Validates the current document callback(w, valid): function where w is the writer and valid is true/false. Fires a documentValidated event if validation is successful.

Managers

Tasks within CWRC-Writer are handled by specific managers.

Handles conversion of entities to annotations and vice-versa.

Handles the initialization and display of dialogs.

Handles the creation and modification of entities. Stores the list of entities in the current document.

Handles the dissemination of events through the CWRC-Writer using a publication-subscribe pattern. See the code for the full list of events.

Handles schema loading and schema CSS processing. Stores the list of available schemas, as well as the current schema. Handles the creation of schema-appropriate entities, via the Mapper.

Modules

Modules are self-contained components that add extra functionality to CWRC-Writer. These can be specified in the configuration object using the proper module ID.

Module ID: entities

Displays the list of entities in the current document. Allows for modifying, copying, and deleting of entities.

Module ID: imageViewer

Displays images linked from within the current document. Useful for OCR'd documents.

Module ID: relations

Displays the list of entity relationships (i.e. RDF triples) in the current document. Uses triple to add new relationships.

Module ID: selection

Displays the markup of the text that's selected in the current document.

Module ID: structure

Displays the markup of the current document in a tree/outline. Useful for navigating and modifying the document.

Module ID: validation

Requests and displays the results of document validation.

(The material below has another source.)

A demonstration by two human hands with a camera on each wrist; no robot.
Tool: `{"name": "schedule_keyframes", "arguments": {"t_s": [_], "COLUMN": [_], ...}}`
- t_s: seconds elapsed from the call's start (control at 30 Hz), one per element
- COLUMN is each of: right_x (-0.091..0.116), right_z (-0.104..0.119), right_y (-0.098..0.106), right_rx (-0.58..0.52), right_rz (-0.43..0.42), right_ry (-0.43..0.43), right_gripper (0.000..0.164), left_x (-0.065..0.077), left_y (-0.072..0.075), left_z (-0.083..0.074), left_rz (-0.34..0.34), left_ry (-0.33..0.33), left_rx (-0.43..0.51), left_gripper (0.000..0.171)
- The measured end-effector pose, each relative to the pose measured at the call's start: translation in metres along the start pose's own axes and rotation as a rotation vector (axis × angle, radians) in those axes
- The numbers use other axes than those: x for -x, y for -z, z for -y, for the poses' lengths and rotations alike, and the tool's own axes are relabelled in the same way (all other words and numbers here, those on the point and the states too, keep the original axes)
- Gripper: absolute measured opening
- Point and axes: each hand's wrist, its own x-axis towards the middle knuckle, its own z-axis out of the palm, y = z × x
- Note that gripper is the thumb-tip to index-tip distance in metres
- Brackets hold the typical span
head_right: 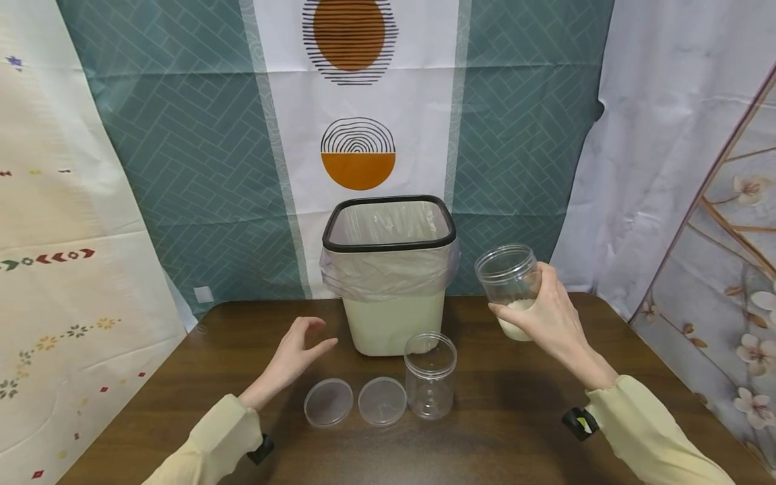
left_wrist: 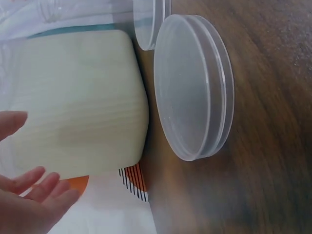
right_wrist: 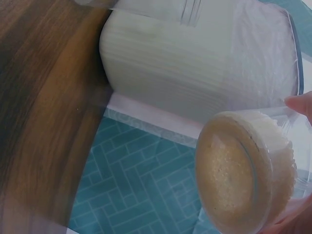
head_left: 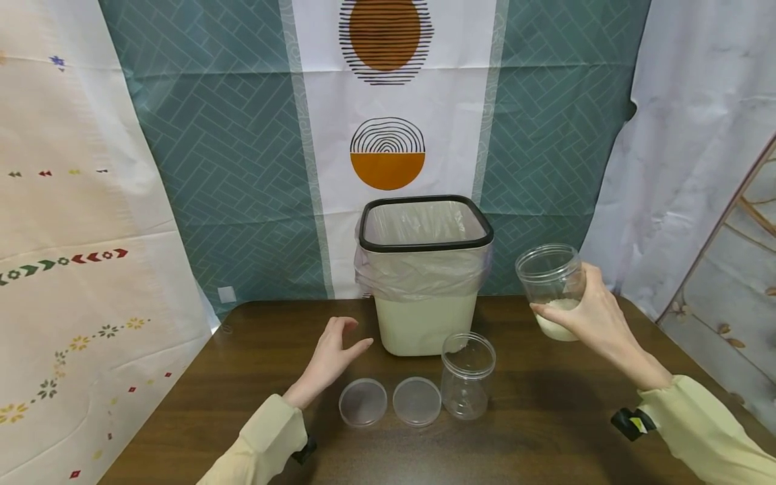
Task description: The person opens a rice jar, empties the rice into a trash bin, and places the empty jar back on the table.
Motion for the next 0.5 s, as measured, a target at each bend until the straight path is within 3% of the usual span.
{"name": "schedule_keyframes", "arguments": {"t_s": [0.1,0.5], "right_x": [-0.001,-0.005], "right_z": [0.001,0.003], "right_y": [0.000,0.002], "right_rx": [-0.003,-0.024], "right_rz": [0.000,-0.002], "right_ry": [-0.001,-0.007], "right_gripper": [0.091,0.091], "left_x": [-0.002,-0.014], "left_y": [0.002,0.014], "left_z": [0.000,-0.011], "left_rz": [-0.033,-0.084], "left_ry": [-0.015,0.043], "left_rx": [0.015,0.060], "left_gripper": [0.040,0.051]}}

See validate.

Demo

A running deployment of the CWRC-GitWriter, our default implementation, is available for anyone's use at:

http://208.75.74.217

This demo may well be all that you need as it allows loading and saving to arbitrary GitHub repositories.

Development

CWRC-Writer-Dev-Docs describes general development practices for CWRC-Writer GitHub repositories, including this one.

Testing

The code in this repository is intended to run in the browser, and so we use browser-run to run browserified tape tests directly in the browser.

We decorate tape with tape-promise to allow testing with promises and async methods.

Mocking

We use sinon

Code Coverage

We generate code coverage by instrumenting our code with istanbul before browser-run runs the tests, then extract the coverage (which istanbul writes to the global object, i.e., the window in the browser), format it with istanbul, and finally report (Travis actually does this for us) to codecov.io

Transpilation

We use babelify and babel-plugin-istanbul to compile our code, tests, and code coverage with babel

Continuous Integration

We use Travis.

Note that to allow our tests to run in Electron on Travis, the following has been added to .travis.yml:

addons:
  apt:
    packages:
      - xvfb
install:
  - export DISPLAY=':99.0'
  - Xvfb :99 -screen 0 1024x768x24 > /dev/null 2>&1 &
  - npm install

Release

We follow SemVer, which Semantic Release makes easy.
Semantic Release also writes our commit messages, sets the version number, publishes to NPM, and finally generates a changelog and a release (including a git tag) on GitHub.